Ancien chirurgien, président de la Caisse Autonome de Retraite des Médecins de France (CARMF) et de la Caisse d'Assurance Maladie des Professions Libérales de Province, le docteur Gérard Maudrux ne pratique pas la langue de bois. Il répond avec son franc-parler coutumier aux questions de Monde et Vie.
M & V : Les médecins sont sujets à des arrêts maladie fréquents et le taux de suicides dans cette profession est trois fois plus élevé que la moyenne nationale. Comment expliquez-vous cette « déprime » du corps médical ?

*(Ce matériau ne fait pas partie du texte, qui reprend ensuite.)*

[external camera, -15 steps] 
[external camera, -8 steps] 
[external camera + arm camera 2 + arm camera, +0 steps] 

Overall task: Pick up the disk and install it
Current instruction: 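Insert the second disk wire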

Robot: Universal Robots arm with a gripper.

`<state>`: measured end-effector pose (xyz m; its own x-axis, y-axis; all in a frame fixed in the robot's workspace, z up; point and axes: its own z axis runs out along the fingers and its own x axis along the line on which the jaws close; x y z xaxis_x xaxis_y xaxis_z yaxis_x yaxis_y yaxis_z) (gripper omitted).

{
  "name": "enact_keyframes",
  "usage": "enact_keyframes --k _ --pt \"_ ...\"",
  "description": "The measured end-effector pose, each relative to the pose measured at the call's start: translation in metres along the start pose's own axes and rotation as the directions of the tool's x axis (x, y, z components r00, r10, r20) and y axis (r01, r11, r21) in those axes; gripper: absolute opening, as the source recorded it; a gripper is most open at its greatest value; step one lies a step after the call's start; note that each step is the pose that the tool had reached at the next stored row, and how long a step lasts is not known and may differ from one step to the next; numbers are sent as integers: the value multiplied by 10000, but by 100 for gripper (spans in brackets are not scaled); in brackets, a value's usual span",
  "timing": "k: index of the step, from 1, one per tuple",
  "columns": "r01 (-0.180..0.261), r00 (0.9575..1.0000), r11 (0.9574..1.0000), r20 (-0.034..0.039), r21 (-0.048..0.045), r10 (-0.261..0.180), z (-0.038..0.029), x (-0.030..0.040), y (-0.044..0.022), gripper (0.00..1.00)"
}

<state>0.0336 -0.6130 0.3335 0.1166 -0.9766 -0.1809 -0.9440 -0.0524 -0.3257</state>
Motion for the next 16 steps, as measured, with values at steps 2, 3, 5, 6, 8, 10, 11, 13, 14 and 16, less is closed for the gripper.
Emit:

Gérard Maudrux : Plusieurs raisons y concourent. La principale tient aux très lourdes contraintes administratives qu'ils subissent - la plupart de ceux qui se suicident font l'objet d'un véritable harcèlement de la part des caisses d'assurance maladie, alors qu'ils sont par ailleurs surchargés de travail, stressés et épuisés : les plus fragiles craquent. Les contrôles et contraintes exercés par l'administration leur font perdre beaucoup de temps, au détriment de leurs patients. Un chirurgien de l'Isère a récemment été condamné à rembourser une cinquantaine d'actes médicaux qu'il avait réalisés, parce qu'il n'avait pas rempli le compte-rendu obligatoire comme l'y obligent les textes. Débordé, il avait fait passer les soins donnés aux malades avant la paperasserie. Mais la Sécurité sociale considère que si le compte-rendu n'a pas été rempli, l'opération n'a pas eu lieu il a donc été condamné et n'a aucun recours contre cette brimade. Tout est fait aujourd'hui pour empêcher les médecins de travailler.
Le médecin est toujours tenu pour responsable
Leur « déprime » s'explique aussi par la dégradation de l’ambiance dans laquelle ils travaillent et par l'évolution de l'attitude des patients, qui a changé au cours des 30 dernières années. Les soins sont considérés comme un dû et les médecins n'ont pas le droit à l'échec non seulement leurs malades ne les remercient plus de leur avoir sauvé la vie, mais au moindre soupçon d'erreur, ils leur intentent un procès avec toutes chances de le gagner - les politiques votent des lois à cet effet. Si le malade meurt, quelle que soit la gravité de l'affection dont il souffre, le médecin en sera tenu pour responsable.